Ao concluir a sessão regular no pregão da Bolsa Mercantil de Nova York (Nymex), os contratos do petróleo WTI, para junho, subiram US$ 0,16 em relação ao valor anterior. Durante o dia, o barril bateu o maior patamar já negociado durante uma sessão, a US$ 123,90.
O preço da gasolina também registrou mais um dia de máximas históricas na venda ao público nos Estados Unidos. Em Londres, o Brent do Mar do Norte também estabeleceu um novo recorde nesta quinta-feira, a US$ 123.
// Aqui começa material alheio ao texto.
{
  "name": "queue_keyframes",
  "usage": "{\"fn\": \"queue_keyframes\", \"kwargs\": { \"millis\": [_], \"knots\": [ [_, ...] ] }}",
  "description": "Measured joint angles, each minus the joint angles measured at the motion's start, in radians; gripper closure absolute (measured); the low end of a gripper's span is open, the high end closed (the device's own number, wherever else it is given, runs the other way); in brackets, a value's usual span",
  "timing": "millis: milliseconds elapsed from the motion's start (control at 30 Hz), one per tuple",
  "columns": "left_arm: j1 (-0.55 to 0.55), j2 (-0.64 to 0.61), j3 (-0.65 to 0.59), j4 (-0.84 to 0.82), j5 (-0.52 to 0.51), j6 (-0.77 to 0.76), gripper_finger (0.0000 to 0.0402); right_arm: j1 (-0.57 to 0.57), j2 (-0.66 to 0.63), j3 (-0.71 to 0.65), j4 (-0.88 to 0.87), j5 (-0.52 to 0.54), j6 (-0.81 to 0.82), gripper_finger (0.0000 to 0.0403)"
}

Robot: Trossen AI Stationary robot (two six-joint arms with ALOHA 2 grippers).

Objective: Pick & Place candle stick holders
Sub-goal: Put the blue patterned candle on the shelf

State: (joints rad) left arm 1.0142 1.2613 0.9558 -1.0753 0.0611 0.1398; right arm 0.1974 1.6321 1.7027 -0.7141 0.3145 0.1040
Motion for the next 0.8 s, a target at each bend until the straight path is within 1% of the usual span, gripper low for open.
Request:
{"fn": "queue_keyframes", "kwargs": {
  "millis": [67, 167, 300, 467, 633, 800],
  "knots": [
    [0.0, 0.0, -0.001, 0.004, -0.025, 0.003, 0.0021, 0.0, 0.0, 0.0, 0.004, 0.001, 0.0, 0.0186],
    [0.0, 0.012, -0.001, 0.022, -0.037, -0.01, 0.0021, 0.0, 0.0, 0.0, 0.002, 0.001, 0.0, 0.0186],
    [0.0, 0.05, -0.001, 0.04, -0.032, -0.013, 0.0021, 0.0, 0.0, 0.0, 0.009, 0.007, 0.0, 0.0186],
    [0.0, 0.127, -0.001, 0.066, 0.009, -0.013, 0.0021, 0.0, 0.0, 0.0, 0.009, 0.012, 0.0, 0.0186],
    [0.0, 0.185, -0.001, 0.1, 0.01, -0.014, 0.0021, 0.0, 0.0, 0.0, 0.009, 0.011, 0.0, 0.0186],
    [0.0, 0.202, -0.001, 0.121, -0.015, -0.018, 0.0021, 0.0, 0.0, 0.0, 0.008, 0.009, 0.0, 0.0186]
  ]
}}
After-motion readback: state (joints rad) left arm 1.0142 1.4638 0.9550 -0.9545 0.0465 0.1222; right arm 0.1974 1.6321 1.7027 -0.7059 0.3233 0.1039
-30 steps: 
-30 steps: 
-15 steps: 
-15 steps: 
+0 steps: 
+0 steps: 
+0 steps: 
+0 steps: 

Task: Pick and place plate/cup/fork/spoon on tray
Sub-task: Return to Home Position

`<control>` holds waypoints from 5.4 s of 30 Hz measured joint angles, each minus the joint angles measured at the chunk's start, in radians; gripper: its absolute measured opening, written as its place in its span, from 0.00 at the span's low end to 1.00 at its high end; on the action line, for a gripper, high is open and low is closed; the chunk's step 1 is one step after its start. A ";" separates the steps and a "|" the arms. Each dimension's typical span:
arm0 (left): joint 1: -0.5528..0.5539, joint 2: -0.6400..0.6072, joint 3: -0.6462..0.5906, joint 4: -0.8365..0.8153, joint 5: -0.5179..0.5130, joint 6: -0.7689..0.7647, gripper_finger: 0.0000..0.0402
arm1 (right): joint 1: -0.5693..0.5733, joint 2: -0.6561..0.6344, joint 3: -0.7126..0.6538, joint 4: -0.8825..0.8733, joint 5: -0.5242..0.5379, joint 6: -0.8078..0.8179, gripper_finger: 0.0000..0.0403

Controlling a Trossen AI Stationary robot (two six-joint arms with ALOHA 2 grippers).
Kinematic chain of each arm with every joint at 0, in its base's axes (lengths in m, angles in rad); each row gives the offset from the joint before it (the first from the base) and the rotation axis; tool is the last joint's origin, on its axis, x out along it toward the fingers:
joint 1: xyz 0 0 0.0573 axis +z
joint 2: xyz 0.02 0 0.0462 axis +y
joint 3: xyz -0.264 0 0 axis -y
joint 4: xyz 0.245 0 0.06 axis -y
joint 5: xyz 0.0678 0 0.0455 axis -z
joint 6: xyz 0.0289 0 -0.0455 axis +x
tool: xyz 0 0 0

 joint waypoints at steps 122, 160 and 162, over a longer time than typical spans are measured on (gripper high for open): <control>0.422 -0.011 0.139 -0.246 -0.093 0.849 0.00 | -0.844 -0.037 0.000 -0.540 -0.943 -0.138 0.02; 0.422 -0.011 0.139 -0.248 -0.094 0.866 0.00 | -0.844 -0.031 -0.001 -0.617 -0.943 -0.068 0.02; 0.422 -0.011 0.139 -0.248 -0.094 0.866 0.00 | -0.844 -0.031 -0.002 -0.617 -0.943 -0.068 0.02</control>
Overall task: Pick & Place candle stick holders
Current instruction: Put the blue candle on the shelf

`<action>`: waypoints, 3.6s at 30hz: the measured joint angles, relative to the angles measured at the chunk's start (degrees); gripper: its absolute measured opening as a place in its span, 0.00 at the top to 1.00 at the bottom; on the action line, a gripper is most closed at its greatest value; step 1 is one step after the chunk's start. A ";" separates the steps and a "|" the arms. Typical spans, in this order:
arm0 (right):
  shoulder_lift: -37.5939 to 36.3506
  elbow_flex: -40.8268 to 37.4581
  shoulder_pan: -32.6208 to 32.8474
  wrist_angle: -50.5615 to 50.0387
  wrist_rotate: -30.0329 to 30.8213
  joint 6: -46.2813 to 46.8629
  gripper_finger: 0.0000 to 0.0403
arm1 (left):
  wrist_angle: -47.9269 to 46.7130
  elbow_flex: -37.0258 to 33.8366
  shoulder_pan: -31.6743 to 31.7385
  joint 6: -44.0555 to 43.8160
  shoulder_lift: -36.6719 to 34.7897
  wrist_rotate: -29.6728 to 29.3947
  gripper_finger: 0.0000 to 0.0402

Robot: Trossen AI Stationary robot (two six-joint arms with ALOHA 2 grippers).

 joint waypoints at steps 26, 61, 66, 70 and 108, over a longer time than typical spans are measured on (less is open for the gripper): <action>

"O fato de que os preços não tenham voltado a cruzar abaixo dos US$ 120 o barril finalmente encorajou os compradores a voltarem com força ao mercado", disse Bart Melek, analista da BMO Mercados de Capitais.
Na quarta-feira, o petróleo fechou a US$ 123,53, em alta de 1,39% em relação ao dia anterior. Durante a sessão de ontem, o barril chegou a ser negociado a US$ 123,80, até então recorde.
Esta nova seqüência de recordes ocorre apesar da ausência de novos elementos no mapa geopolítico, da reconstituição das reservas norte-americanas de petróleo e da recuperação do vigor do dólar, fatores que normalmente fazem os preços recuarem.
Por outro lado, o ministro do petróleo iraniano, Gholam Hosein Nozari, afirmou nesta quinta-feira que os preços do barril alcançarão os US$ 200 "se continuarem as atuais circunstâncias" nos mercados internacionais.
Em declarações à agência Irna, ele considerou que a fraqueza do dólar americano "é a principal causa" da elevação dos preços do petróleo. No entanto, disse que "as dificuldades de produção na Nigéria são uma razão a mais".
O Irã, um dos maiores exportadores do mundo, e com peso na Opep, tem avaliado que os preços atuais "não são reais", e tem descartado o aumento da produção do cartel.
Nozari anunciou em fevereiro que seu país elevou a produção a 4,184 milhões de barris diários, o que classificou como um "recorde" perseguido há três décadas.